Task description:
Looking through the listing below, state how many lines have the word "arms" in them. Only the number should be given.

━━ Data under study ━━

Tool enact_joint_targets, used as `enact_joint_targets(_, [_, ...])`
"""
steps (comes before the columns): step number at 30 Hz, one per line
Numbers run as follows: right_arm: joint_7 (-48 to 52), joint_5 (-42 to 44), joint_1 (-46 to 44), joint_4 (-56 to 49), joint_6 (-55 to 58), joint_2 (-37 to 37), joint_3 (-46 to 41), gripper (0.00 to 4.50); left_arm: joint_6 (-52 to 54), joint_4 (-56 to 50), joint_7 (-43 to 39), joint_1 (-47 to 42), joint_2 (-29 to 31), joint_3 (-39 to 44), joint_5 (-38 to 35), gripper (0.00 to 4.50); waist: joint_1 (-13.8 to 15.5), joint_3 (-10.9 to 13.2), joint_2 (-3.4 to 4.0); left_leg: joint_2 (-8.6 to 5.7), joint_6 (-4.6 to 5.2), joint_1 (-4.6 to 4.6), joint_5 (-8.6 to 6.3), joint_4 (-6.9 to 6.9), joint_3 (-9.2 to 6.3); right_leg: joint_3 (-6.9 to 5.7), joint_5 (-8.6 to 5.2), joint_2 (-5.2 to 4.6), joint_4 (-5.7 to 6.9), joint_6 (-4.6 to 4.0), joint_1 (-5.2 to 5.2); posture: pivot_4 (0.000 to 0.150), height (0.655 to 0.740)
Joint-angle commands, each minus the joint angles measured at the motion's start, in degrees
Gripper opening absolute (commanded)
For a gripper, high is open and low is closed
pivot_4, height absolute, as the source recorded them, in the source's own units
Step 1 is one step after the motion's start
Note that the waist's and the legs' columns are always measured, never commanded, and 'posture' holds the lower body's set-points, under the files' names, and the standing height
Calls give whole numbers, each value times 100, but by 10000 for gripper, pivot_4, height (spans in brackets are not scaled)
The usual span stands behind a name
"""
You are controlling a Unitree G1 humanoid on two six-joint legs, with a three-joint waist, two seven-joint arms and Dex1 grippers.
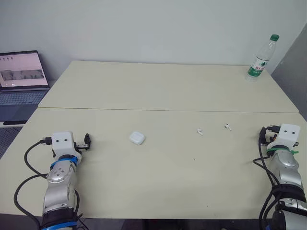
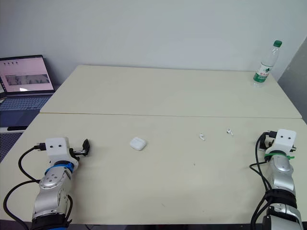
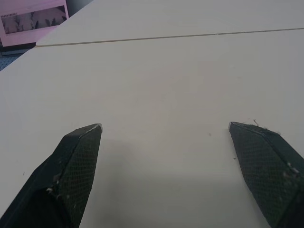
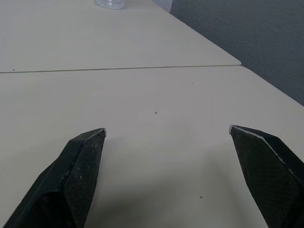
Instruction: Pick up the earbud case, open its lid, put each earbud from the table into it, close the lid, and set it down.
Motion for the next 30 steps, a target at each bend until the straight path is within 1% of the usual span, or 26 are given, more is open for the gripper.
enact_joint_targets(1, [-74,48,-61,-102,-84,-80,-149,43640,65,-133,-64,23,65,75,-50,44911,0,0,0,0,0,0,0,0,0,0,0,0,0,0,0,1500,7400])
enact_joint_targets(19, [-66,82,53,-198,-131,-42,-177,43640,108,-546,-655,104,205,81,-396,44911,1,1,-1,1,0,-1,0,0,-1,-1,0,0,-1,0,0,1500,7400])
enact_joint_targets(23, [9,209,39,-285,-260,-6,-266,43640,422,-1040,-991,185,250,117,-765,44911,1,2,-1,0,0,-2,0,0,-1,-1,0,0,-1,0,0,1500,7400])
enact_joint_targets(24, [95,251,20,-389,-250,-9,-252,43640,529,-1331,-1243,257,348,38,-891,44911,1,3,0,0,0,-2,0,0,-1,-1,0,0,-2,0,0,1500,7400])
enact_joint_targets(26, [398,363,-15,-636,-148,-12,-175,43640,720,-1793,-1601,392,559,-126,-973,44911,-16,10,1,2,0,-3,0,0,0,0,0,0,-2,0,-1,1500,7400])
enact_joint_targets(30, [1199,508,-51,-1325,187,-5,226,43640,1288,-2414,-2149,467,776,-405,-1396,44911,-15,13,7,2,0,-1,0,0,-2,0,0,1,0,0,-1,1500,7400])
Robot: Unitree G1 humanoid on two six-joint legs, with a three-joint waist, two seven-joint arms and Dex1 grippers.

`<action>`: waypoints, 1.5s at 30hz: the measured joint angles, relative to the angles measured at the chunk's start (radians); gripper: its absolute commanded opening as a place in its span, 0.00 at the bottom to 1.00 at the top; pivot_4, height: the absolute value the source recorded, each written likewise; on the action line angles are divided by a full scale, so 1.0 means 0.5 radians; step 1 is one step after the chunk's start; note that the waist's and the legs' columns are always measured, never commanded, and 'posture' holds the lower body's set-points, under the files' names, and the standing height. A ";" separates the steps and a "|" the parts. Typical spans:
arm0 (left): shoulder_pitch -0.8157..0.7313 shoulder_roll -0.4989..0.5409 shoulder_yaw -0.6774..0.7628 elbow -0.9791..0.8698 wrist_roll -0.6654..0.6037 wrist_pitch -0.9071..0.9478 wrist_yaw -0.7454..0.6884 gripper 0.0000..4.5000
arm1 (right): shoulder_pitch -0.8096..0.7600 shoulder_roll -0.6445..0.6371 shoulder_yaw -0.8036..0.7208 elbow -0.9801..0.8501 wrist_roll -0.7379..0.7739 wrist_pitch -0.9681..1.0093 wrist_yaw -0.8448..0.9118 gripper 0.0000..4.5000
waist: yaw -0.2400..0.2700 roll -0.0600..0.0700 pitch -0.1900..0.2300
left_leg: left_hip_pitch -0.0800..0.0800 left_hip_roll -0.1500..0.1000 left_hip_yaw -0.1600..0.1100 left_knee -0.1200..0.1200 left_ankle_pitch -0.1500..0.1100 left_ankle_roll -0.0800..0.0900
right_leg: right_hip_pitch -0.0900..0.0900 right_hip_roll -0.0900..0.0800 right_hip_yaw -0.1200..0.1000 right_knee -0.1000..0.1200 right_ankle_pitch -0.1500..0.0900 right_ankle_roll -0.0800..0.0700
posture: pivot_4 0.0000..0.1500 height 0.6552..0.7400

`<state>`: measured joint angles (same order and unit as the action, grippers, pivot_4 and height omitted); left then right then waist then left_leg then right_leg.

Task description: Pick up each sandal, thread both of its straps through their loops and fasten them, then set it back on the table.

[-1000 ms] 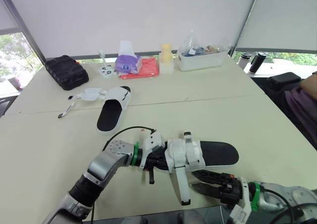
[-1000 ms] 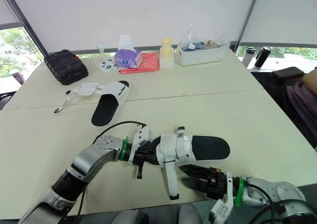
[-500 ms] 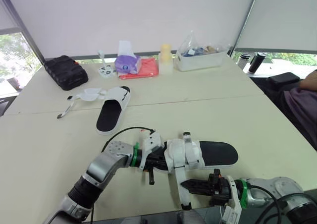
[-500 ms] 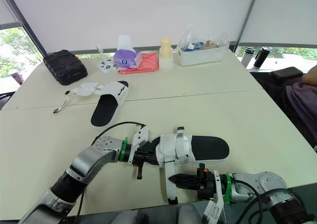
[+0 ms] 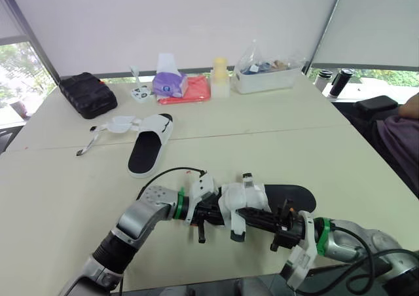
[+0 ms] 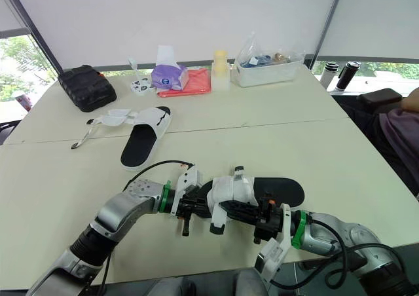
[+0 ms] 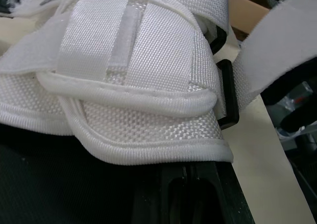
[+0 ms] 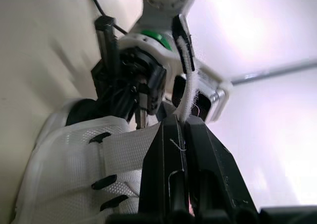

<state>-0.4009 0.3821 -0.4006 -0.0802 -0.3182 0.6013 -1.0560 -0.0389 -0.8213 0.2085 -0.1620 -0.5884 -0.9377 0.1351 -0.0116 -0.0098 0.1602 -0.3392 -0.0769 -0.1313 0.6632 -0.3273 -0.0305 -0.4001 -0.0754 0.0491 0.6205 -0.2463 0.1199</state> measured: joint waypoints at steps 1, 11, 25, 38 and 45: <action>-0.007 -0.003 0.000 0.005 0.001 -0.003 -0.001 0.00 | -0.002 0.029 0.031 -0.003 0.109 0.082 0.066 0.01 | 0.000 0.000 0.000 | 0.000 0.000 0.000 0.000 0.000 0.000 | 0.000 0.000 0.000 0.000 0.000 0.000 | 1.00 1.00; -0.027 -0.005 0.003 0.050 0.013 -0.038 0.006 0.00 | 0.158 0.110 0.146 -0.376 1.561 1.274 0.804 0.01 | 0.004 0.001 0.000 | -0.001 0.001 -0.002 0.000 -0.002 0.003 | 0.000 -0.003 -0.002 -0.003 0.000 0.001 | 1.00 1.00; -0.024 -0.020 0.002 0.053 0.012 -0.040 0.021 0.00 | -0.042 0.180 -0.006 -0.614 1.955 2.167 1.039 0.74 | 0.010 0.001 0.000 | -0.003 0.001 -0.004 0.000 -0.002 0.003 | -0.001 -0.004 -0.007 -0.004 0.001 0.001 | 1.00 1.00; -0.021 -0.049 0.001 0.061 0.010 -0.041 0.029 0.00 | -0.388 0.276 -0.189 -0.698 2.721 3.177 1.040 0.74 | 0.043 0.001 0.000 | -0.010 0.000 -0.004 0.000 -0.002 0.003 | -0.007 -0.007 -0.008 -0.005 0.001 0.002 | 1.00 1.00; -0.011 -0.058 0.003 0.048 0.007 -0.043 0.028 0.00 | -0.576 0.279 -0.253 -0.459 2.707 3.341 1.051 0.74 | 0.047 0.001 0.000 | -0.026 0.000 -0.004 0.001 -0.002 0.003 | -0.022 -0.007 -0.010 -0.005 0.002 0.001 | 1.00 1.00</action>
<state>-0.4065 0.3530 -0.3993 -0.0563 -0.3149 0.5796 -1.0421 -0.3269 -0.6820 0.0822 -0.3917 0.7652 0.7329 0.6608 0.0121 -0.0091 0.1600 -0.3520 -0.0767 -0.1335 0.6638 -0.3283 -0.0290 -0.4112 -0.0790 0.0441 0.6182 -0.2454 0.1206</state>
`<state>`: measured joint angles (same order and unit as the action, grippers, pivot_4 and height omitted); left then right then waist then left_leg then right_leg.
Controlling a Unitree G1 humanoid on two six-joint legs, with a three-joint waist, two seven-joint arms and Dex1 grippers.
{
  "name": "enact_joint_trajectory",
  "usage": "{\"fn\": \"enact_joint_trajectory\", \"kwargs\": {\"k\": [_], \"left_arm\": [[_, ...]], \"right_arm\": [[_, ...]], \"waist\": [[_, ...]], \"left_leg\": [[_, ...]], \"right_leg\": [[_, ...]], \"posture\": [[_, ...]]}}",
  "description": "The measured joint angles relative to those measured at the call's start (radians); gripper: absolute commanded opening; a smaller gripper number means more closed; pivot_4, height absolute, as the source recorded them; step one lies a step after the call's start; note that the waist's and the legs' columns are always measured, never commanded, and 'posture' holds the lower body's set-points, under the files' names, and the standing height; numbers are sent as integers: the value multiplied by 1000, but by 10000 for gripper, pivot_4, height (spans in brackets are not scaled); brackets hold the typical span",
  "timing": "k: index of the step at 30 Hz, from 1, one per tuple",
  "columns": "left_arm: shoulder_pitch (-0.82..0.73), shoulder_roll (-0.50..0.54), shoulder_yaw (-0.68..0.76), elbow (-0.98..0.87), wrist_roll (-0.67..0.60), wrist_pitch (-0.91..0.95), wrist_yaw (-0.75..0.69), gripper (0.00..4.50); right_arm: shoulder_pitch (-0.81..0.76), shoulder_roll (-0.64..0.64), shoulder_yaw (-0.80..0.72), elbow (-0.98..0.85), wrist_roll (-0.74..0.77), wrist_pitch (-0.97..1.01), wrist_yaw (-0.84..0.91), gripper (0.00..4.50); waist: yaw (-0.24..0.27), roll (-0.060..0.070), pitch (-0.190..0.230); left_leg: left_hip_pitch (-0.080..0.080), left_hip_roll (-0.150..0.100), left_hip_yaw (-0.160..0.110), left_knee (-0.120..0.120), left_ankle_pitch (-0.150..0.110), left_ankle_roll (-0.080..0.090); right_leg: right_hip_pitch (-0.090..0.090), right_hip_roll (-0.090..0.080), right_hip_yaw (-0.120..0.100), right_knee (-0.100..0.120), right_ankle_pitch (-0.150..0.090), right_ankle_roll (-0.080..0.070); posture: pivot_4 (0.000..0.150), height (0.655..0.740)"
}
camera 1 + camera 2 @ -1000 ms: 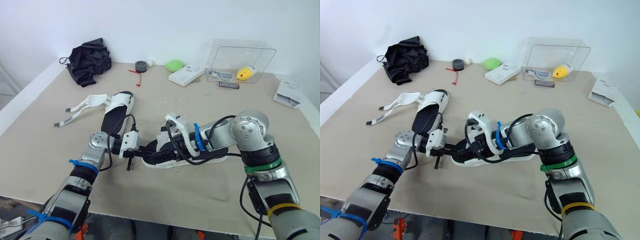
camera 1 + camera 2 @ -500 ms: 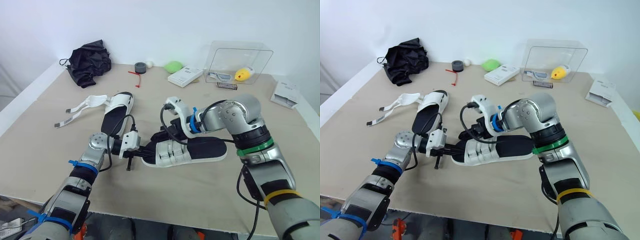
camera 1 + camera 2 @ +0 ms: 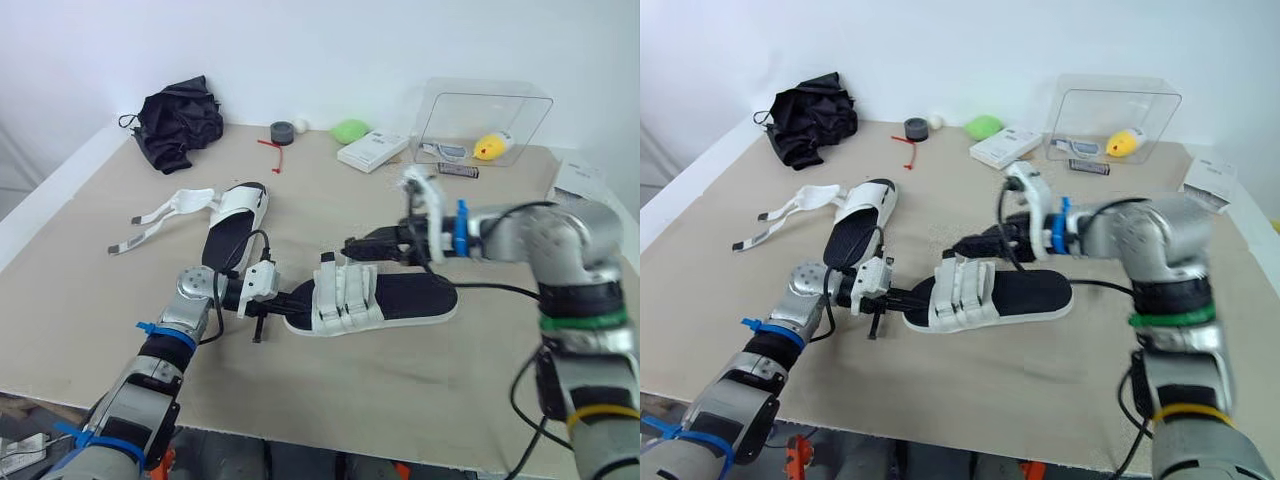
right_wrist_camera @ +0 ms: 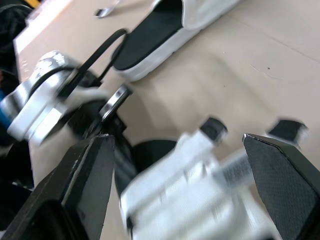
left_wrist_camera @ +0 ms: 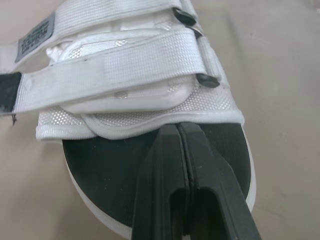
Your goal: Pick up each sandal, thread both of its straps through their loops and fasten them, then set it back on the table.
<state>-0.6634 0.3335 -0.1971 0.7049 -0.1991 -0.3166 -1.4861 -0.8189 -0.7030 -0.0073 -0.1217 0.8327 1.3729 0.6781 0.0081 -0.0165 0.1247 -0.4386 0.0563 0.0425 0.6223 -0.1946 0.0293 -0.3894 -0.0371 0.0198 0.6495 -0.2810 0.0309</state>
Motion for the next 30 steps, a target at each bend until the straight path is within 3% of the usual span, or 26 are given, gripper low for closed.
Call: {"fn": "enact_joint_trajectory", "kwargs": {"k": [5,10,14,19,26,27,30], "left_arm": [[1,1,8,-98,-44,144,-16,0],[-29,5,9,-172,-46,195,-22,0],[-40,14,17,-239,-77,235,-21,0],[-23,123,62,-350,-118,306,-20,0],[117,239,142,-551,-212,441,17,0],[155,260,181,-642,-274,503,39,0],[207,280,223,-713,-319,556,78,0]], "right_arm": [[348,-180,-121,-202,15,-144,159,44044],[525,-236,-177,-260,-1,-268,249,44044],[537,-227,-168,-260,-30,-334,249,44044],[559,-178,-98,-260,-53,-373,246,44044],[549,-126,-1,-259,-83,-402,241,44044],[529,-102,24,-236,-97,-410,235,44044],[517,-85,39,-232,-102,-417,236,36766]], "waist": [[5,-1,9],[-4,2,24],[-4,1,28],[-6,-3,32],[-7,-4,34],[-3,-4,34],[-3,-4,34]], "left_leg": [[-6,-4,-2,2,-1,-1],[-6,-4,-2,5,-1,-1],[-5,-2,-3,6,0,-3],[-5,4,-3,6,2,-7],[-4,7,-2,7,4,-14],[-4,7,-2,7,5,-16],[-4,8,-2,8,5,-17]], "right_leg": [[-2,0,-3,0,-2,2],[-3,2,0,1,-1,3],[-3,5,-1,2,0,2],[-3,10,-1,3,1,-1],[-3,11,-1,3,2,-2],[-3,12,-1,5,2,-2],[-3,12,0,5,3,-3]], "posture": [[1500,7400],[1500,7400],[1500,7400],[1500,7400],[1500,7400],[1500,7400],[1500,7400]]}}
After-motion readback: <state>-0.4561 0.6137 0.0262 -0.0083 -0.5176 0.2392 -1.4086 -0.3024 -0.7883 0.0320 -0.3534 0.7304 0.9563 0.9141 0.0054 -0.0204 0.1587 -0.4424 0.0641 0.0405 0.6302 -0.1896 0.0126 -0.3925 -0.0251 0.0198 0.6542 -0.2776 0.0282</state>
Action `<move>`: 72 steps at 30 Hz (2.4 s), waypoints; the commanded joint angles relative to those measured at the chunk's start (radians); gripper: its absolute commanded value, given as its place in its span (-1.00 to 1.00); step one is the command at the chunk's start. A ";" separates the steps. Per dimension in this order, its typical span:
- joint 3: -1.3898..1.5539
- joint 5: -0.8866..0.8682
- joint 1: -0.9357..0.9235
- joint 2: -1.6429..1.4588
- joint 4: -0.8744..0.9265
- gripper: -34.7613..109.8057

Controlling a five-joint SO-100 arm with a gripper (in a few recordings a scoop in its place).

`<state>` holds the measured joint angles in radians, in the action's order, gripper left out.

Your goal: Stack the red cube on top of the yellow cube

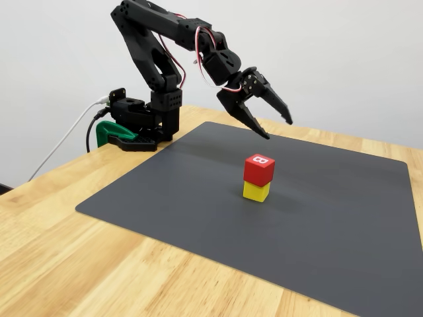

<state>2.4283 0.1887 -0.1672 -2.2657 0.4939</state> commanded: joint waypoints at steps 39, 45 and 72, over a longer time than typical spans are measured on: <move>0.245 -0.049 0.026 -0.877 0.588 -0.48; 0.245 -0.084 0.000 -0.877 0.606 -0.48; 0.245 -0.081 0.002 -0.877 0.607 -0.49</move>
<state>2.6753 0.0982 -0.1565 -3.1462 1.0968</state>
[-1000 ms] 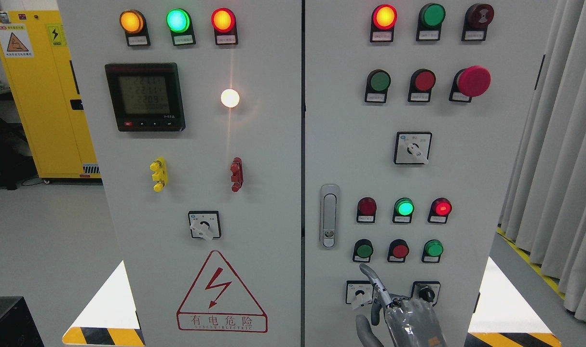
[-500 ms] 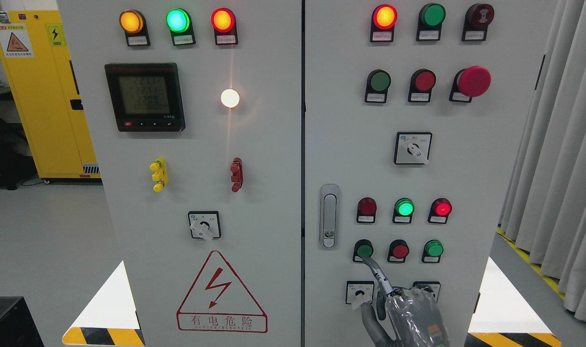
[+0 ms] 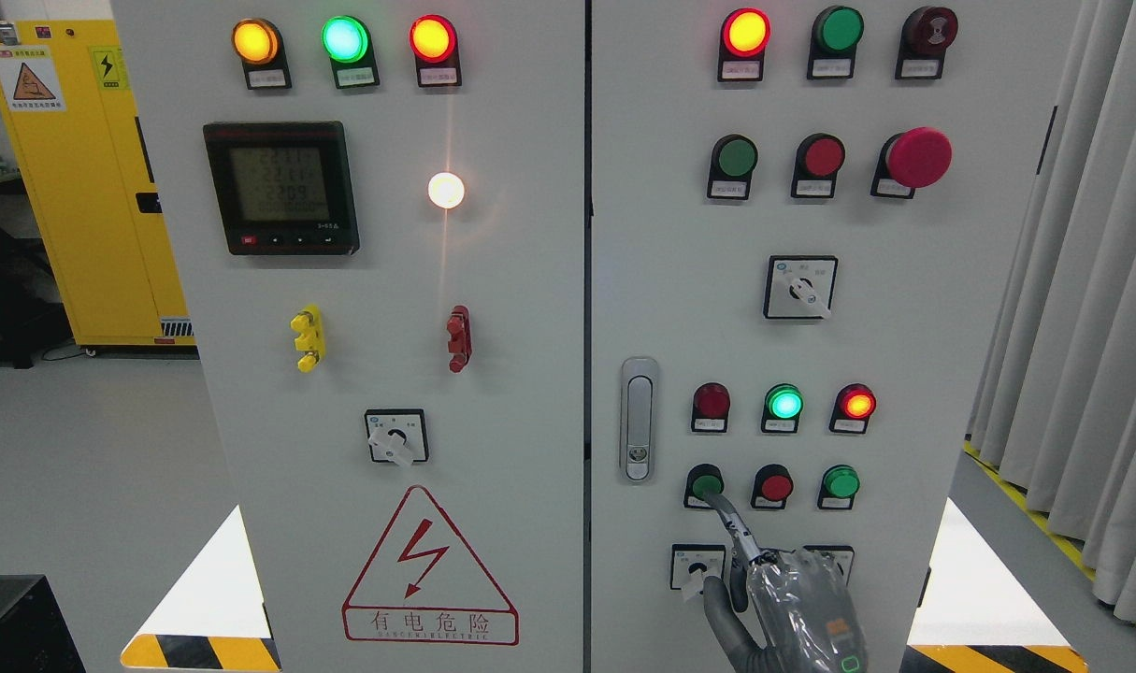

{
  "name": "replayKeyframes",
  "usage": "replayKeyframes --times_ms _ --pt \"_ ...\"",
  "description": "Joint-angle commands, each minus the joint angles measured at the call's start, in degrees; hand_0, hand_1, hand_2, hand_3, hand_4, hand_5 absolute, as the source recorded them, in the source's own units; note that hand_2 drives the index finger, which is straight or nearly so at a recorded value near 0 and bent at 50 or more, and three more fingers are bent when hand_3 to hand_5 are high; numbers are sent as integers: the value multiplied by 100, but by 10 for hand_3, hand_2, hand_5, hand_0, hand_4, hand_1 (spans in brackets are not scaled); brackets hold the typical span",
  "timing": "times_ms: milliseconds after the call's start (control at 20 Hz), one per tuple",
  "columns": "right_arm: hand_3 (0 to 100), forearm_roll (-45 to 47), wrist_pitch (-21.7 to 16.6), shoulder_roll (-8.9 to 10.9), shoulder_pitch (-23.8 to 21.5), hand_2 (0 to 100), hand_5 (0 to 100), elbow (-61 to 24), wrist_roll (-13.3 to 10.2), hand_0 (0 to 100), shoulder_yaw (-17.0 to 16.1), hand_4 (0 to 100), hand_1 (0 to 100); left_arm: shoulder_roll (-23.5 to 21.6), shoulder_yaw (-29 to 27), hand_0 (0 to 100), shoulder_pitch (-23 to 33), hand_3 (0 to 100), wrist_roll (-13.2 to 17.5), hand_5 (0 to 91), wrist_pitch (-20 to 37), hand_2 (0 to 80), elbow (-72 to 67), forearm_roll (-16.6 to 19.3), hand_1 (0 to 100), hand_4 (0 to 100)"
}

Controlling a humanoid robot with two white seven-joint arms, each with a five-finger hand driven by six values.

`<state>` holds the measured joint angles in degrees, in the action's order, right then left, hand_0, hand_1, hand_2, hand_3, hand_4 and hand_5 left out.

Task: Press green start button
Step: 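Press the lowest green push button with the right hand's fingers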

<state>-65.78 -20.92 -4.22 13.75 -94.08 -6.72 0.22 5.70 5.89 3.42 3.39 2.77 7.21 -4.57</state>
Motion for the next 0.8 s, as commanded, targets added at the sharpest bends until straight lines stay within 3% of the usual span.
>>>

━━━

Response area:
4